- [EXERCISE PROMPT]: Only the lines from the top of the data through the line containing "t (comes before" should be duplicated, exactly as they appear.

+++ RECORDED INFORMATION +++

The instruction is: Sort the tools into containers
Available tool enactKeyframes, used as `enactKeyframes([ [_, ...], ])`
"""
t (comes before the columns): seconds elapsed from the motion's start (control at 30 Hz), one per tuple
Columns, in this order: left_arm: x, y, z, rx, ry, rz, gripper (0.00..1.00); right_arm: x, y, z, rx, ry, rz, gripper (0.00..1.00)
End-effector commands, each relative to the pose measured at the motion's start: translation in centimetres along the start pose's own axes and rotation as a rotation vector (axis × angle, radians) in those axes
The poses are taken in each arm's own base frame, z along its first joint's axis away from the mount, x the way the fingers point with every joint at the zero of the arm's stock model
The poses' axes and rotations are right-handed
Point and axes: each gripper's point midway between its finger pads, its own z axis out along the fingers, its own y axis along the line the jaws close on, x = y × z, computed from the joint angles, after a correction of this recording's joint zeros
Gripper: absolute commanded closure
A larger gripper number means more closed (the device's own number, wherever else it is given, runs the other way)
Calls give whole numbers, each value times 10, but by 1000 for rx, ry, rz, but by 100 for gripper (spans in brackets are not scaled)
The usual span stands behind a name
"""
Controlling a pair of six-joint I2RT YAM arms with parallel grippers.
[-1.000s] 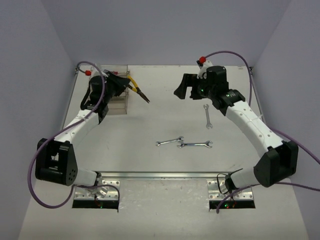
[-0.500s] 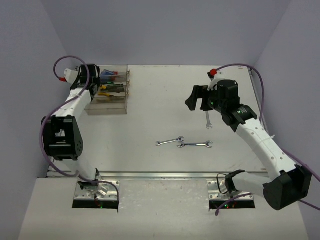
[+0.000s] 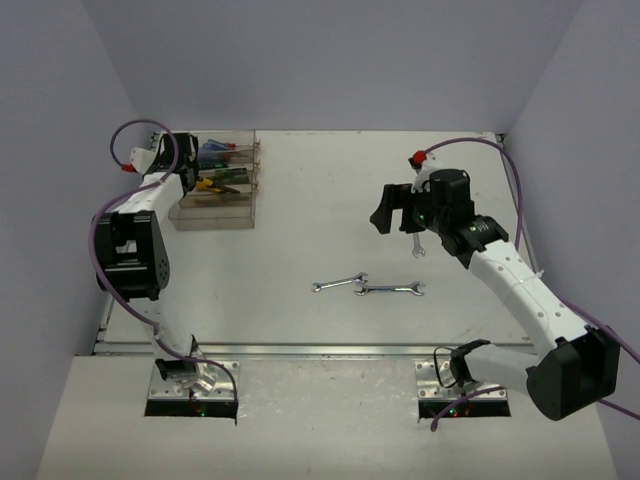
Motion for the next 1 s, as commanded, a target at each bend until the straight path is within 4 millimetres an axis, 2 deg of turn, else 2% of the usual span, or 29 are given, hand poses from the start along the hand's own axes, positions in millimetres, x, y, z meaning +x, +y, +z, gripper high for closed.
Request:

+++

- [SOLUTION TO THIS TASK]:
The instruction is: Sort the tools into containers
Available tool enactKeyframes, used as `enactKeyframes([ [_, ...], ])`
"""
t (comes before the columns): seconds elapsed from the motion's start (control at 30 Hz), one per tuple

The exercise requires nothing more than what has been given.